Biodegradable Zn alloys have been much less investigated than Mg alloys. Preliminary investigation results have revealed that Zn alloys have much better corrosion resistance without gas release, compared with Mg alloys. This can be beneficial to the use of Zn alloys as BVS. Moreover, the preliminary investigation results revealed that Zn-based alloys used as vascular stents have a greater appropriate corrosion rate compared with iron-based and Mg-based stents. However, the limitation of the relatively low mechanical properties requires further investigation.

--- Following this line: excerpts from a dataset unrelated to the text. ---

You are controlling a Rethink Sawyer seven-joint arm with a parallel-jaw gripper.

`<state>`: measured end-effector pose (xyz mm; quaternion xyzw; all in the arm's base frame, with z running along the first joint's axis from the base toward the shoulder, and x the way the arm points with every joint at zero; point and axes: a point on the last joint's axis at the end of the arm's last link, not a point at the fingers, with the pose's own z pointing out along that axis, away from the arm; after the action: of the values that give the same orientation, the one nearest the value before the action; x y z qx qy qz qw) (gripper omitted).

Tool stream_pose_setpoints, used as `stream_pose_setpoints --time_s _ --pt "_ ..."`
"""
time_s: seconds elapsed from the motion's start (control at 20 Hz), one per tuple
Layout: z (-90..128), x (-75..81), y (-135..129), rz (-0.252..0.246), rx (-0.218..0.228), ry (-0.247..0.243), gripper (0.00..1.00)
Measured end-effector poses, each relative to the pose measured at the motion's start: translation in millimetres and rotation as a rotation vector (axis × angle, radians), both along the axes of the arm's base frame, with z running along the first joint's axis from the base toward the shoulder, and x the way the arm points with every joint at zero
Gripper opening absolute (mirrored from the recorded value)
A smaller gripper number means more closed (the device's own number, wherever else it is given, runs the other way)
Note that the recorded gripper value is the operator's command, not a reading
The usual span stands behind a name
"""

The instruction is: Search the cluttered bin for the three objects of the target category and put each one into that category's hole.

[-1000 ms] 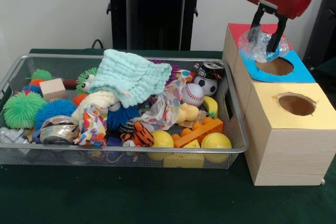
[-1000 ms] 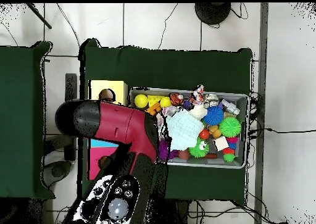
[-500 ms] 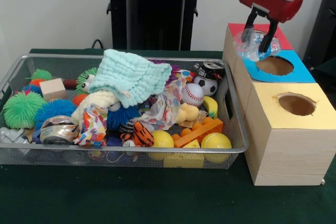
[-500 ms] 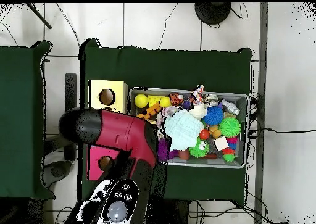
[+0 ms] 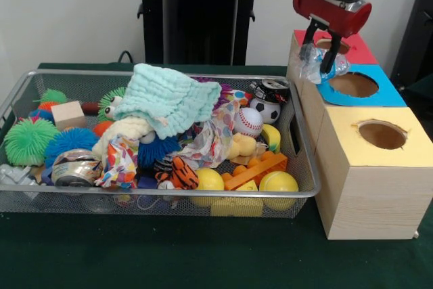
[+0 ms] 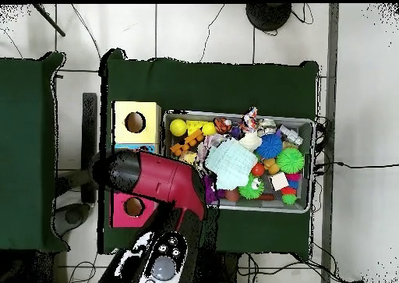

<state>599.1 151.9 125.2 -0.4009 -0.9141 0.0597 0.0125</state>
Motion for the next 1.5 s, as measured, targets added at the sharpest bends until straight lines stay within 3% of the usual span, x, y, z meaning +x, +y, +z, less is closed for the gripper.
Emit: stream_pose_setpoints --time_s 0.25,1.5 --pt "-7 -3.1 2 -0.026 0.042 0.009 0.00" --pt "-12 0.4 36 -0.014 0.101 0.010 0.00"
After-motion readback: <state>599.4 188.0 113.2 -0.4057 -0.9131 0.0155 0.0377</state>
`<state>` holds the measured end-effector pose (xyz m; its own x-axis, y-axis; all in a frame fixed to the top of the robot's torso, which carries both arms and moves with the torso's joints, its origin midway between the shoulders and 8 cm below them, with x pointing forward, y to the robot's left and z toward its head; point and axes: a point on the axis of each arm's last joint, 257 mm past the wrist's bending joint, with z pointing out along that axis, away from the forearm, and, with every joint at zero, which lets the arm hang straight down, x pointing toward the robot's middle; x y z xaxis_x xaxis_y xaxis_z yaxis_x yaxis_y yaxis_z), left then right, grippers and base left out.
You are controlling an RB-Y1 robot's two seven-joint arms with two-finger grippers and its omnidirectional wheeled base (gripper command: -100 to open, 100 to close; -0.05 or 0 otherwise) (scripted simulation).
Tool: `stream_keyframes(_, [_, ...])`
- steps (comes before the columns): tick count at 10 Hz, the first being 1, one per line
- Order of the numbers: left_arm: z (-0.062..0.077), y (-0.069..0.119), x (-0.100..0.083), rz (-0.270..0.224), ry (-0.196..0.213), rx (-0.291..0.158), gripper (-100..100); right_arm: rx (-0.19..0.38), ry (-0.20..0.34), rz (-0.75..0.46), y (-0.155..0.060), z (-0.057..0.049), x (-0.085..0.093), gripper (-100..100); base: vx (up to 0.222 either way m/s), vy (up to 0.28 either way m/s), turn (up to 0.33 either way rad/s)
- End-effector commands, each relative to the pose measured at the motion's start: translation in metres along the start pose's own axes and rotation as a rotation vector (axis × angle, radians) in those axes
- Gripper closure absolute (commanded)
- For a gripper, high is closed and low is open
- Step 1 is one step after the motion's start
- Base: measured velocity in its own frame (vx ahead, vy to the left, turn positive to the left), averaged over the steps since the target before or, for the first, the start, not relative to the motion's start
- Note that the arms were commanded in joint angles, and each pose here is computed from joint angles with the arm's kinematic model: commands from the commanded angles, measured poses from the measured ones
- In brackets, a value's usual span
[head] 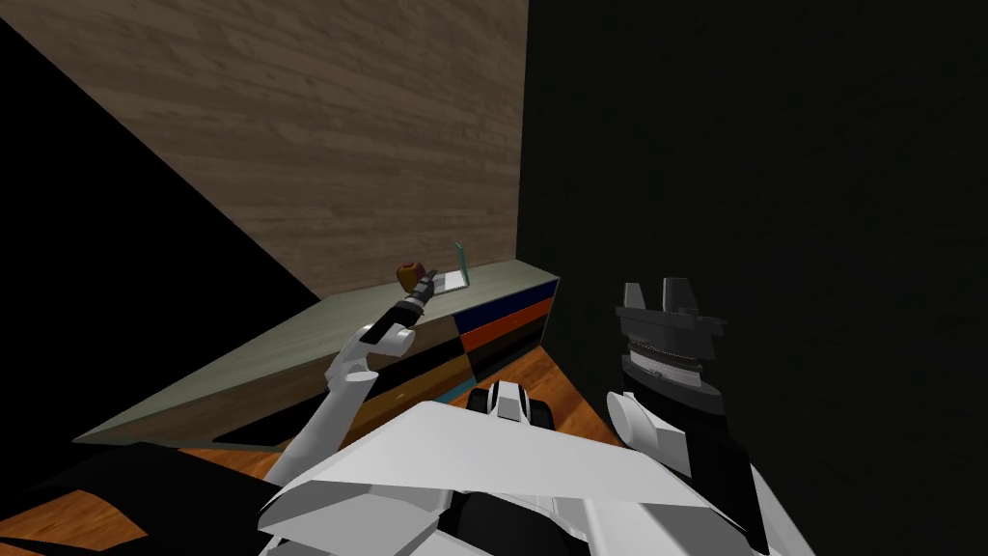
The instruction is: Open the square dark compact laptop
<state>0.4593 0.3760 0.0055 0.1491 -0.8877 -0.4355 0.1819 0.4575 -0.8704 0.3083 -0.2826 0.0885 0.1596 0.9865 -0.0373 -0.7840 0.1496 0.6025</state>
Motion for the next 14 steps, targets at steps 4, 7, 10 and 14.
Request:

With regard to the development of Zn-based biodegradable vascular stents, the following conclusions can be drawn: (1) more alloying and advanced processing methods should be employed to develop Zn-based microtubes and improve their mechanical properties, which are the biggest limitation hindering their use in stent applications. Preliminary research results have revealed that extrusion and rolling are the only two methods for fabricating Zn rods but are poorly investigated, particularly with regard to microtube manufacturing. Thus, future work should focus on the fabrication of microtubes and stents by employing CCE or SPD, even if the brittleness of Zn is stronger than that of Mg alloys; (2) finite element analysis should be carried out for stent design and modification according to the specific properties of Zn alloys; (3) degradation and biocompatibility should be further investigated by conducting in vivo experiments and animal experiments to obtain data for Zn-based vascular stents.

Conflicts of Interest

The authors declare that there is no conflict of interest regarding the publication of this paper.

Acknowledgments

This work was supported by the National Natural Science Foundation of China (Grant No. 81802413).